▶ **Brief**: Please tally the lines below that contain the word "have" and reply with the total alone.

··· Material for the task

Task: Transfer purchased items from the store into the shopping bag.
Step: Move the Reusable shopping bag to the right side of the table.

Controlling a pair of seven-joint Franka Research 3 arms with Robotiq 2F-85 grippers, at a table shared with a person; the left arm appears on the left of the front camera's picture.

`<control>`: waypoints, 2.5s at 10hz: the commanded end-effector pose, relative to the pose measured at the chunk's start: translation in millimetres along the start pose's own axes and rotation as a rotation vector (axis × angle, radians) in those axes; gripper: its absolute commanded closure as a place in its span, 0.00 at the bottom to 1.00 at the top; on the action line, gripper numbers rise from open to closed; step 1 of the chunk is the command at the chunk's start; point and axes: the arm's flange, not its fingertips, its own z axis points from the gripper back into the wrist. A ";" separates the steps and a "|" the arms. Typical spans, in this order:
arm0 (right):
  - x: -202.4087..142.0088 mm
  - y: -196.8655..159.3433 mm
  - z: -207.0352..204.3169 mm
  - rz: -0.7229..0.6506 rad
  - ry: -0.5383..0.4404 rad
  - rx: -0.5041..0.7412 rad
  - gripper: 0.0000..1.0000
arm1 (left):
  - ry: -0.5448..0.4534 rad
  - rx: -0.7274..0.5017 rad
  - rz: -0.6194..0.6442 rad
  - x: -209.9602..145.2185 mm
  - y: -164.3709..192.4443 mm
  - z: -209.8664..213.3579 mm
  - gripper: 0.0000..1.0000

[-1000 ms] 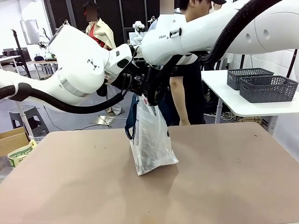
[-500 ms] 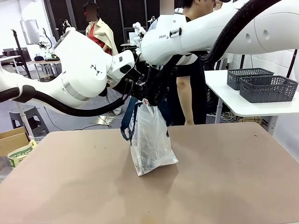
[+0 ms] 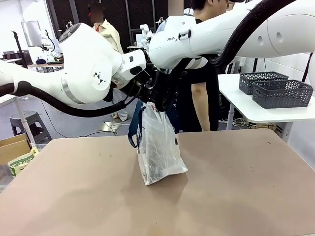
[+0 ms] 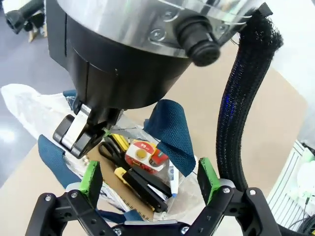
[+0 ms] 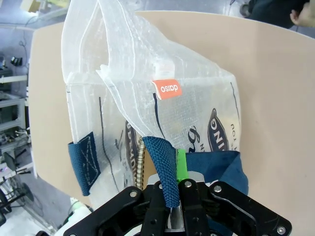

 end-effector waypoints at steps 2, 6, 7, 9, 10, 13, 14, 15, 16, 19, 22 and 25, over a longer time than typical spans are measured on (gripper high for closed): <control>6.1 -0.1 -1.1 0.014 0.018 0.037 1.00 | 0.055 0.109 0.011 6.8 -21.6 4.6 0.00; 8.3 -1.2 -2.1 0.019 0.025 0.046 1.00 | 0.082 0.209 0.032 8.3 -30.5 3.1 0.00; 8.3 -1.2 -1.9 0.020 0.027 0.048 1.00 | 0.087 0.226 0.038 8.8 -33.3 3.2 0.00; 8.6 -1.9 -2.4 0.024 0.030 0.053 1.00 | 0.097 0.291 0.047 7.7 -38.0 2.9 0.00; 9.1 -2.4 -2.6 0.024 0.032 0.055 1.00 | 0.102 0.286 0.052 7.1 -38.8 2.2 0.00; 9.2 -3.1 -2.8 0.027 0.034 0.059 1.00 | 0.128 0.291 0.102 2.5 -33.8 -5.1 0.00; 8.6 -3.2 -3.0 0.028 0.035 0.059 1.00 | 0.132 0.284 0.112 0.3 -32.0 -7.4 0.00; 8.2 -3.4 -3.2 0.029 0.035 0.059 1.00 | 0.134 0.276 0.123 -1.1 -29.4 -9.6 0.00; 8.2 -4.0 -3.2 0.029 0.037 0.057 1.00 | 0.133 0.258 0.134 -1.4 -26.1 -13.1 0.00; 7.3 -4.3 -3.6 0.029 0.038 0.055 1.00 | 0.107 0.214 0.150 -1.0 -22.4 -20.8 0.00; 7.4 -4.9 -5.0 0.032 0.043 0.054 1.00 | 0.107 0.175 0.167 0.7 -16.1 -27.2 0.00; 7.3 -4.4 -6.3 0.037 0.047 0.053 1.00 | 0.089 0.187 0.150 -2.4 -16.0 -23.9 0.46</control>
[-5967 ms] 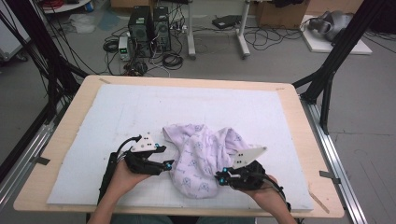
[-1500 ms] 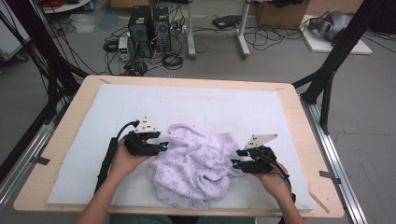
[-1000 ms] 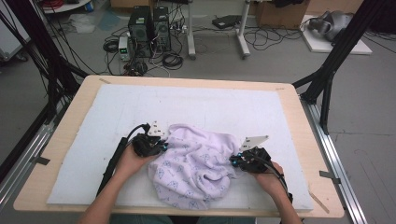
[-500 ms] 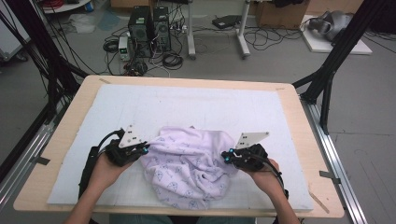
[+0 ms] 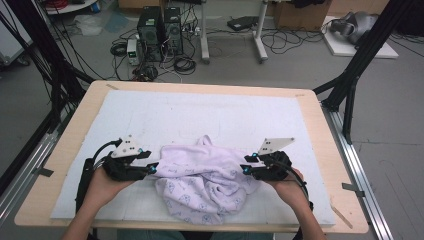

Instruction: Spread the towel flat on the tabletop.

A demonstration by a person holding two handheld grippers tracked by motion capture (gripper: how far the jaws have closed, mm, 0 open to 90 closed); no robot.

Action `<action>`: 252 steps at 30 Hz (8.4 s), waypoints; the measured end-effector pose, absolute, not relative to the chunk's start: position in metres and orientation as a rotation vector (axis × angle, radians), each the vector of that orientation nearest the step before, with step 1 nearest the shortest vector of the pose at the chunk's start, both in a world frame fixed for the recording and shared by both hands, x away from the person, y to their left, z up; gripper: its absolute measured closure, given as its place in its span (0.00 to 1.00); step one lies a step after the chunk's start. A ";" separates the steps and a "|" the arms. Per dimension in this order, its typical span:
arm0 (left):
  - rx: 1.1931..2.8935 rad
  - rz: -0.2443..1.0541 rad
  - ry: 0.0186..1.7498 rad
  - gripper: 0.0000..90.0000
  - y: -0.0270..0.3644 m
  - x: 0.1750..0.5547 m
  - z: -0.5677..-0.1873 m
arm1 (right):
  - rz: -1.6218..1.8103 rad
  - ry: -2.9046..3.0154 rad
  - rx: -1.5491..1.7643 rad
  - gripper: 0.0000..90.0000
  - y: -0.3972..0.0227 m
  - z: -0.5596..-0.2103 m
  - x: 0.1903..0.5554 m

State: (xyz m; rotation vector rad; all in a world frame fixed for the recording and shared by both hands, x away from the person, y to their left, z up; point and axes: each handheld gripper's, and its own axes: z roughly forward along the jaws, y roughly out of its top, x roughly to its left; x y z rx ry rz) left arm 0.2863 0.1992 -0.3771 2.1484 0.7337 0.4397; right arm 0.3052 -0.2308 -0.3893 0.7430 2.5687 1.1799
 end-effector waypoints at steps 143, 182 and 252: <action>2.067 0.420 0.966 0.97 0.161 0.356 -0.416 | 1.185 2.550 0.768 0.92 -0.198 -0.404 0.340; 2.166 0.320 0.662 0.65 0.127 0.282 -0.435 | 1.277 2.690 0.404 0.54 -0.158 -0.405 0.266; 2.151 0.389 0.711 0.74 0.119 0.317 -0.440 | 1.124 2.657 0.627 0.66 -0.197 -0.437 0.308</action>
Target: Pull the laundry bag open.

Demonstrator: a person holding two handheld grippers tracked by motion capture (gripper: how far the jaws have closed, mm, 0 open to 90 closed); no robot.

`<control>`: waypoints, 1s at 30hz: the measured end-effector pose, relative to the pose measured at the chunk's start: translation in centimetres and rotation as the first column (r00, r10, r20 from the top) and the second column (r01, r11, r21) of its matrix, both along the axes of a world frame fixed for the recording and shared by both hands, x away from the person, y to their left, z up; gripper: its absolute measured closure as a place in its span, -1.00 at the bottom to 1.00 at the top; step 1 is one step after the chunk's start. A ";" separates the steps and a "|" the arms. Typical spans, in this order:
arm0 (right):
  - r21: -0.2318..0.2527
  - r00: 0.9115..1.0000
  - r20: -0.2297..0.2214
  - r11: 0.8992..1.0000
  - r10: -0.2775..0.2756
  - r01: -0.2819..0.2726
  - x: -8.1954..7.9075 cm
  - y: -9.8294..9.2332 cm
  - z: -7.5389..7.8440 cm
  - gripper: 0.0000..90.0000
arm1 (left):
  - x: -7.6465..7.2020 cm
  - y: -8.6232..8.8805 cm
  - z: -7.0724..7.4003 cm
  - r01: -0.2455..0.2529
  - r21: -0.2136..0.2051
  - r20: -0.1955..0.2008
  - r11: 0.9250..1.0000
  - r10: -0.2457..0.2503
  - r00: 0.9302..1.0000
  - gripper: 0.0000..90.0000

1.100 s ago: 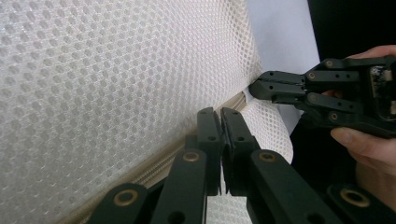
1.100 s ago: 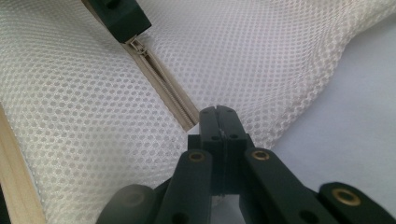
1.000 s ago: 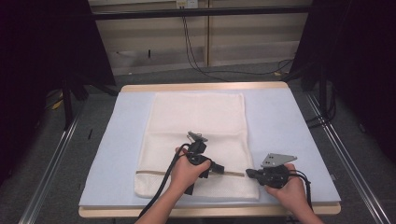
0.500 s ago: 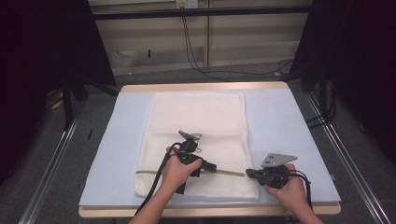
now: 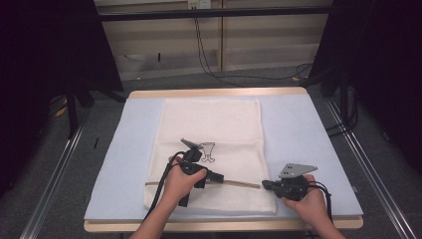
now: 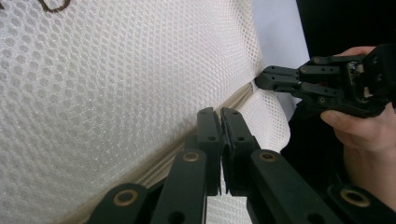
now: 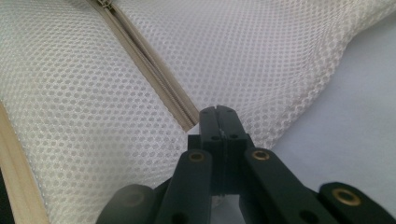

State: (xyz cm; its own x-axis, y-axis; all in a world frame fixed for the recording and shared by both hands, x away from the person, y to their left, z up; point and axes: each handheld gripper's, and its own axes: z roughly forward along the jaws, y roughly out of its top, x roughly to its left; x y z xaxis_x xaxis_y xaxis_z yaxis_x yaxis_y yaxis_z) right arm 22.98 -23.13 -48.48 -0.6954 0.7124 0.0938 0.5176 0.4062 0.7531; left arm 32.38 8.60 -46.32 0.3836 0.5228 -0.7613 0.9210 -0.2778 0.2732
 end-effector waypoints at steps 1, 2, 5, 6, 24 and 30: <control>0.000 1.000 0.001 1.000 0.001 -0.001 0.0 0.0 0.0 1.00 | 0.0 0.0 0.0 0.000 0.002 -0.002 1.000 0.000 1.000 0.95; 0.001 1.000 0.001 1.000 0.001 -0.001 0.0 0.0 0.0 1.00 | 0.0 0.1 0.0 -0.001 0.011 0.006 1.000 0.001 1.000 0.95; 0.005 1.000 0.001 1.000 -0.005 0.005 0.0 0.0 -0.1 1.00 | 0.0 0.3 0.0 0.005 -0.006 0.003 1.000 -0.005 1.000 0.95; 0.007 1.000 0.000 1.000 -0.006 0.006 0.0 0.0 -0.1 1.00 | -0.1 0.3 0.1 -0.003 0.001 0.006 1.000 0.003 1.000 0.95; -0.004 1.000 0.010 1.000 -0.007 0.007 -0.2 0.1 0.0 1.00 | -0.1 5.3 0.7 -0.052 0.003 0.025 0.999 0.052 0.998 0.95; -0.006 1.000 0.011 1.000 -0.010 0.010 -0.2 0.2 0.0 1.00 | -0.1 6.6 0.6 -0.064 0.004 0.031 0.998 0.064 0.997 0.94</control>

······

▶ **Written solution**: 2